Analysis of death receptor pathway. (a) Graphic representation of death receptor pathway using IPA canonical pathway analysis. Green represents downregulation and red upregulation (a1) in PMN-BM vs. PMN-B and (a2) PMN-B vs. PMN-PE. Box highlights genes that were further evaluated by western blot analysis. (b) Graphical representation of gene regulatory patterns of Bcl-xL, caspase 9, MCL-1 and ANXA1 by microarray analysis. (c1) Representative western blot of caspase 9 and Bcl-xL protein levels. PMN cell lysates from BM, blood and PE (15 µg of total protein per lane) were subjected to SDS–PAGE, transferred to nitrocellulose and probed with a monoclonal antibody against caspase 9 and Bcl-xL. Protein expression was normalized to β-actin as an internal control. Graphs of densitometry analysis of western blots are shown in c2 and c3. Apoptosis was assessed using flow cytometry analysis.
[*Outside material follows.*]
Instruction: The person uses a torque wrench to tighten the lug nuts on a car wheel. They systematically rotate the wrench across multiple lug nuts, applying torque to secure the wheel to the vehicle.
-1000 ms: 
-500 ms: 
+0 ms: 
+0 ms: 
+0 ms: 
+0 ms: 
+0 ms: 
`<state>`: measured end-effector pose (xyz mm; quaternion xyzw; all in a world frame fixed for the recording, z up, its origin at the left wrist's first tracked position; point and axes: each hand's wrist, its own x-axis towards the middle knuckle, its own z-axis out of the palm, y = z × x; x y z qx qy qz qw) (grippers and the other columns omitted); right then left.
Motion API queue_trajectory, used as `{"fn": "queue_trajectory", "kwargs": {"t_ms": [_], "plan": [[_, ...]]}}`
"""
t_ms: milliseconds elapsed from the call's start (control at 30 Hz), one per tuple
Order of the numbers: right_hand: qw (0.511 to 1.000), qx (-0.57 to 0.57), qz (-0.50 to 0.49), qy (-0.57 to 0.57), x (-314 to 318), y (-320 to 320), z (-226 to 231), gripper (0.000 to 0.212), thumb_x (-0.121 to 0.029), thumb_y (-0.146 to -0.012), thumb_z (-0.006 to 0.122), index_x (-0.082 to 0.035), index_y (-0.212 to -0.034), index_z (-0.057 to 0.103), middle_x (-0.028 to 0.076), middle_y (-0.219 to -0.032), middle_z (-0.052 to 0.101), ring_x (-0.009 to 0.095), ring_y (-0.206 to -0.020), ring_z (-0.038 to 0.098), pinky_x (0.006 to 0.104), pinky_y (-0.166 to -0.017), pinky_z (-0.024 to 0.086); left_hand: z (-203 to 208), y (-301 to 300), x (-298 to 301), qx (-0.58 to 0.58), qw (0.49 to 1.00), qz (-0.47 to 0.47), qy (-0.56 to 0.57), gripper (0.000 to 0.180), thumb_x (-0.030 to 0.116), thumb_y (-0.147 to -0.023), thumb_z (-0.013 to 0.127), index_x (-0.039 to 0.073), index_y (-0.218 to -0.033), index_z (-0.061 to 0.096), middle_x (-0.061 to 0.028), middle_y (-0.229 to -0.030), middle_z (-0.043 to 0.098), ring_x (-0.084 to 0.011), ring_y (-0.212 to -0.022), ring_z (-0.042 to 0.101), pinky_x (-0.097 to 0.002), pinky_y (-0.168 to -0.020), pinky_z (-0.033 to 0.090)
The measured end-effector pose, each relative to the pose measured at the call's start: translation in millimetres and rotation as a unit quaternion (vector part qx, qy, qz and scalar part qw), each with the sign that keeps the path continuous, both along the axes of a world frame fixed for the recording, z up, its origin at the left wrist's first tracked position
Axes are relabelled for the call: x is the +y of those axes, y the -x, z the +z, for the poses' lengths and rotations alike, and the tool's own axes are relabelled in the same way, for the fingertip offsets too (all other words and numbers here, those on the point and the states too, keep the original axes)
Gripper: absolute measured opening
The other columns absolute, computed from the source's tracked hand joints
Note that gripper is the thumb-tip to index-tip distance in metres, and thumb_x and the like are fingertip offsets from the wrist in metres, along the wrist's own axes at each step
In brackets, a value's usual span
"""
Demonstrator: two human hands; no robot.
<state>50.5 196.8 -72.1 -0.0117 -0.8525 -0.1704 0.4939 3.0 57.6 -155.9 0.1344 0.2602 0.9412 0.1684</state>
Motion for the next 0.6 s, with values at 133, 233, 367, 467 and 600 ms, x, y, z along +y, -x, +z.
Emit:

The percentage of early apoptotic (Annexin V⁺, eFluor 506⁺) and late apoptotic cells (Annexin V⁺, eFluor 506⁻) (d1) and caspase 9 activation (d2) were measured by FACS analysis. Graphs represent mean±s.e.m. of 3–5 independent experiments (ND, no difference; *P<0.01; **P<0.05). a.u., arbitrary units; BM, bone marrow; IPA, Ingenuity Pathway Analysis; MFI, median fluorescence intensity; PE, peritoneal exudate. A(a) and A(b) have been granted permission by Ingenuity Systems, Inc. to use copyrighted figures generated from Ingenuity Pathways Analysis in this publication.